■ TASK INSTRUCTIONS ■
Every line of the material below, from the top through the line with "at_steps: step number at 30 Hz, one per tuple", should be reproduced exactly.

■ RECORDED DATA ■
···

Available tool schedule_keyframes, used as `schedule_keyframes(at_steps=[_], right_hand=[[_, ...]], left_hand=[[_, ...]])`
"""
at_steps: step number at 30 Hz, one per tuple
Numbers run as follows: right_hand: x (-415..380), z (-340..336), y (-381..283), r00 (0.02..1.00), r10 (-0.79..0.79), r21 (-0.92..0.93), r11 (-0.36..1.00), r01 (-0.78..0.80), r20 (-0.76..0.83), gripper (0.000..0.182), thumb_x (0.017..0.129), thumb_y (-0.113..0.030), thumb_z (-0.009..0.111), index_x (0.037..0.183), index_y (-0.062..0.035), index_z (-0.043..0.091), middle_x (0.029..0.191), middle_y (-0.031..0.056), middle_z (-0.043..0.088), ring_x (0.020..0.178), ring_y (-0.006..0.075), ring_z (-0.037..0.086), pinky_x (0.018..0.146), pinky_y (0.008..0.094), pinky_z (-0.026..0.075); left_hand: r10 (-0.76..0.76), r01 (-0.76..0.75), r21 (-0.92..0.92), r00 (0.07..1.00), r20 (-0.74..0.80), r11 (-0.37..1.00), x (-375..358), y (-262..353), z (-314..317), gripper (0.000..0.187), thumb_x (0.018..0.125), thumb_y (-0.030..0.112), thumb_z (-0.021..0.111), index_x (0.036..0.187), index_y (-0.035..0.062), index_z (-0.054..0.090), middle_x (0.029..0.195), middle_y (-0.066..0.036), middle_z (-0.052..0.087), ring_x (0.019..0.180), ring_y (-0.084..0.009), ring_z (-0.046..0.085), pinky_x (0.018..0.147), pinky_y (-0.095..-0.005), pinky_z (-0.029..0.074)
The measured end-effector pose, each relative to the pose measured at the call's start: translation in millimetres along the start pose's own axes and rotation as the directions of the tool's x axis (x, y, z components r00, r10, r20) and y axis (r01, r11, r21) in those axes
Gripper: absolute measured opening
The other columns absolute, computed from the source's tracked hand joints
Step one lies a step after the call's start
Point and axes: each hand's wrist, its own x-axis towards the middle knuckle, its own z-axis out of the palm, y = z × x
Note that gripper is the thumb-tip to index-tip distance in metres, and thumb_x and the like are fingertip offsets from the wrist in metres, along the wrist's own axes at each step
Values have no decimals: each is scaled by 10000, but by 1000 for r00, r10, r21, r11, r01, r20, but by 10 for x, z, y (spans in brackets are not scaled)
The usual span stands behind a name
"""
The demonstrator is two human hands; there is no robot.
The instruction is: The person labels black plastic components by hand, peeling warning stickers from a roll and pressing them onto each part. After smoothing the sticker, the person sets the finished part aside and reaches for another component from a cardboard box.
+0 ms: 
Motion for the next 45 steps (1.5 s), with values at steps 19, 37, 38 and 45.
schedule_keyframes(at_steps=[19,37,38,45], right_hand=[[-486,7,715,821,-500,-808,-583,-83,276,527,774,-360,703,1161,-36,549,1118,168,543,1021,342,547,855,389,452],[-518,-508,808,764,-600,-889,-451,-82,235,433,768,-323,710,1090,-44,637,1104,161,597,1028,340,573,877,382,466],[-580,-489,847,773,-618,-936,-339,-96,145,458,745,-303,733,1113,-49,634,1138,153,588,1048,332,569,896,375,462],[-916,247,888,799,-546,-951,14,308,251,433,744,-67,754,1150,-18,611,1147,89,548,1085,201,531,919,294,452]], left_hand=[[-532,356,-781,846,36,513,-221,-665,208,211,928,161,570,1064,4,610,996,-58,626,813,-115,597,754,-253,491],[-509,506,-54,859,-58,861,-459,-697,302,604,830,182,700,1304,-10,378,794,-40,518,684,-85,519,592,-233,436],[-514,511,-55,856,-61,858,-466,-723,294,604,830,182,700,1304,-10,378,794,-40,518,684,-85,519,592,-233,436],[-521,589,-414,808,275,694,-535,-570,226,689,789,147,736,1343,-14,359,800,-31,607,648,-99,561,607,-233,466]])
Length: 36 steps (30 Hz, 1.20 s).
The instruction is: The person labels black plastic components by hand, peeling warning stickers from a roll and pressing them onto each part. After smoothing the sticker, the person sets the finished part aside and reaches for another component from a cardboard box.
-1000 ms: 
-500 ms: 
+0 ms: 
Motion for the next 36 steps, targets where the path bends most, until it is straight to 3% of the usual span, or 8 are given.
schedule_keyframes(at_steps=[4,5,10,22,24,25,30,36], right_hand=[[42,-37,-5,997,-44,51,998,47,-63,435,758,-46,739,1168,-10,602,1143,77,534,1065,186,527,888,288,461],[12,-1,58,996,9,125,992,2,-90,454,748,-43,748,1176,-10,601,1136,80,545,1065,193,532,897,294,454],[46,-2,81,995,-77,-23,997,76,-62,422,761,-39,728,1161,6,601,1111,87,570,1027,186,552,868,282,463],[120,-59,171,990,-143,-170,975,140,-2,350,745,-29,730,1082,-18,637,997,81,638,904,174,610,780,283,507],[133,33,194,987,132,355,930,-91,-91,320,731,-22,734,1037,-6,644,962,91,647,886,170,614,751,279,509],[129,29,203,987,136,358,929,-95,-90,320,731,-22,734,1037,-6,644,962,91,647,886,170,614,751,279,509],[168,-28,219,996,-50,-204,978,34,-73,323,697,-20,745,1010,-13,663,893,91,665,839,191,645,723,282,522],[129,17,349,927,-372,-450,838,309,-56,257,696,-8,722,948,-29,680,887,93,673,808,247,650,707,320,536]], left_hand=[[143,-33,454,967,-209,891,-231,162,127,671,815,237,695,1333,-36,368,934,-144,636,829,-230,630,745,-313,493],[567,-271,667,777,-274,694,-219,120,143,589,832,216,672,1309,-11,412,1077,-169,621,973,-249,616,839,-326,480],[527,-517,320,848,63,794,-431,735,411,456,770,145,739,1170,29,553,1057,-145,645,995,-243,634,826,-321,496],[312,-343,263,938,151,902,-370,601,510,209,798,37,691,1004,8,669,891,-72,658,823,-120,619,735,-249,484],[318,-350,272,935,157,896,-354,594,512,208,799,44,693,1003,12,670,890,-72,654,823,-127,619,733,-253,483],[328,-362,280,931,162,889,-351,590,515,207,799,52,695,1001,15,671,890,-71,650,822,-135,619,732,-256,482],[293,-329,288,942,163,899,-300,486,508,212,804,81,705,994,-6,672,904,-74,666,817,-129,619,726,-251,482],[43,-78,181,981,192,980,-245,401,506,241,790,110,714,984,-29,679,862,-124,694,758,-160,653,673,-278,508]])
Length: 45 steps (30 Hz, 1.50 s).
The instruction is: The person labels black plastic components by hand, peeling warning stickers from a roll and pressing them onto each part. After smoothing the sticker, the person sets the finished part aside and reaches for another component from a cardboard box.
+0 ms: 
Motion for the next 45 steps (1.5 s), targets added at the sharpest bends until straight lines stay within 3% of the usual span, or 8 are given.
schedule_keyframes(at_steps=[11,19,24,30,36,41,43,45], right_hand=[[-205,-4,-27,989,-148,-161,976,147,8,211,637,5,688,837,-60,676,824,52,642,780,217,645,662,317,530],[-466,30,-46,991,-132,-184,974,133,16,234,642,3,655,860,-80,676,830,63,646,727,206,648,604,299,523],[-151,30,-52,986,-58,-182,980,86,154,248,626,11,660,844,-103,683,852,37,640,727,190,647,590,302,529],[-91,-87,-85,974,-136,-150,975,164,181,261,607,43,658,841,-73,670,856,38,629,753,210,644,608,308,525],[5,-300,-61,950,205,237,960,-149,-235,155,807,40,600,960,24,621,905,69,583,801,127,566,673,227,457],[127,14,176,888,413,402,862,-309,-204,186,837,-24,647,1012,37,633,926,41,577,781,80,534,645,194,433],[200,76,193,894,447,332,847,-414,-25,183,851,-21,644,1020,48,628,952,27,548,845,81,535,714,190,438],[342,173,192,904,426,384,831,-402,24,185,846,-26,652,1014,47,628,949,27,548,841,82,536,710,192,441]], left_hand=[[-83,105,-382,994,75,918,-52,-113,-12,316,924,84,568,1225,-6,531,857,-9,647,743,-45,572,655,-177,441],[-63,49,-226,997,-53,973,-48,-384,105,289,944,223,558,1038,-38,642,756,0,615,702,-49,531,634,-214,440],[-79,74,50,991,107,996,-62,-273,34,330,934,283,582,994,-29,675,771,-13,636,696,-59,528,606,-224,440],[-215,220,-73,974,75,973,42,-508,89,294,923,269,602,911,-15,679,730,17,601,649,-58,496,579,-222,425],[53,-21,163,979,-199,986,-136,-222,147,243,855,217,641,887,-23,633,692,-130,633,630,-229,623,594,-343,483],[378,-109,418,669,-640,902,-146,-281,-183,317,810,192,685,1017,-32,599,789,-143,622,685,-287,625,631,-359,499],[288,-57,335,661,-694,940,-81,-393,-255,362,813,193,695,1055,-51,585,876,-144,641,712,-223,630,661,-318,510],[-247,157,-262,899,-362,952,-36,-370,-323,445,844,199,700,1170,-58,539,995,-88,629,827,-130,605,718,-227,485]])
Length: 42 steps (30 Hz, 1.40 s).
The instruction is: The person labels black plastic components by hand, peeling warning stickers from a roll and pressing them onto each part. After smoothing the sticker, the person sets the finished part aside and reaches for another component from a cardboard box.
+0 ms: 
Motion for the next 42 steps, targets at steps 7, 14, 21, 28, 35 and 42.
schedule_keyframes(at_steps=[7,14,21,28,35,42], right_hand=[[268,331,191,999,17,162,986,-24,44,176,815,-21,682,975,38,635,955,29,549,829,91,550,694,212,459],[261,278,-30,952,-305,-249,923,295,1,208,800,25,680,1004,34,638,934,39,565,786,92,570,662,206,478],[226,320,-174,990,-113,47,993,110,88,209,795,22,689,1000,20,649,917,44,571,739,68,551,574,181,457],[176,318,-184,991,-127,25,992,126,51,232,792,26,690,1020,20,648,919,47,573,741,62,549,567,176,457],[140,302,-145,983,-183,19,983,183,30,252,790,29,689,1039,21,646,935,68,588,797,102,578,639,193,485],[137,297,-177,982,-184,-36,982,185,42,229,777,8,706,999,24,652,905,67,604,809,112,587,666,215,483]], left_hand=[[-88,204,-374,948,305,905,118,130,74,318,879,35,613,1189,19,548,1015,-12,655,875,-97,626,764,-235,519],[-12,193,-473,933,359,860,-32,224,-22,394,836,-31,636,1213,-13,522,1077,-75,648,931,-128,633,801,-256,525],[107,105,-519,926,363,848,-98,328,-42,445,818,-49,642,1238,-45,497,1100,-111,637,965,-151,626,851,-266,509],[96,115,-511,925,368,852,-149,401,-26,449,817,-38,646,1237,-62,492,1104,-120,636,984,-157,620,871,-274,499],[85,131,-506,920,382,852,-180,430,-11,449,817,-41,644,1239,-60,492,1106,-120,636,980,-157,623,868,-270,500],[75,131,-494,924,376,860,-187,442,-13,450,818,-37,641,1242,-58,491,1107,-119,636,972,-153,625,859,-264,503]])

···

■ EXPECTED ANSWER ■
Available tool schedule_keyframes, used as `schedule_keyframes(at_steps=[_], right_hand=[[_, ...]], left_hand=[[_, ...]])`
"""
at_steps: step number at 30 Hz, one per tuple

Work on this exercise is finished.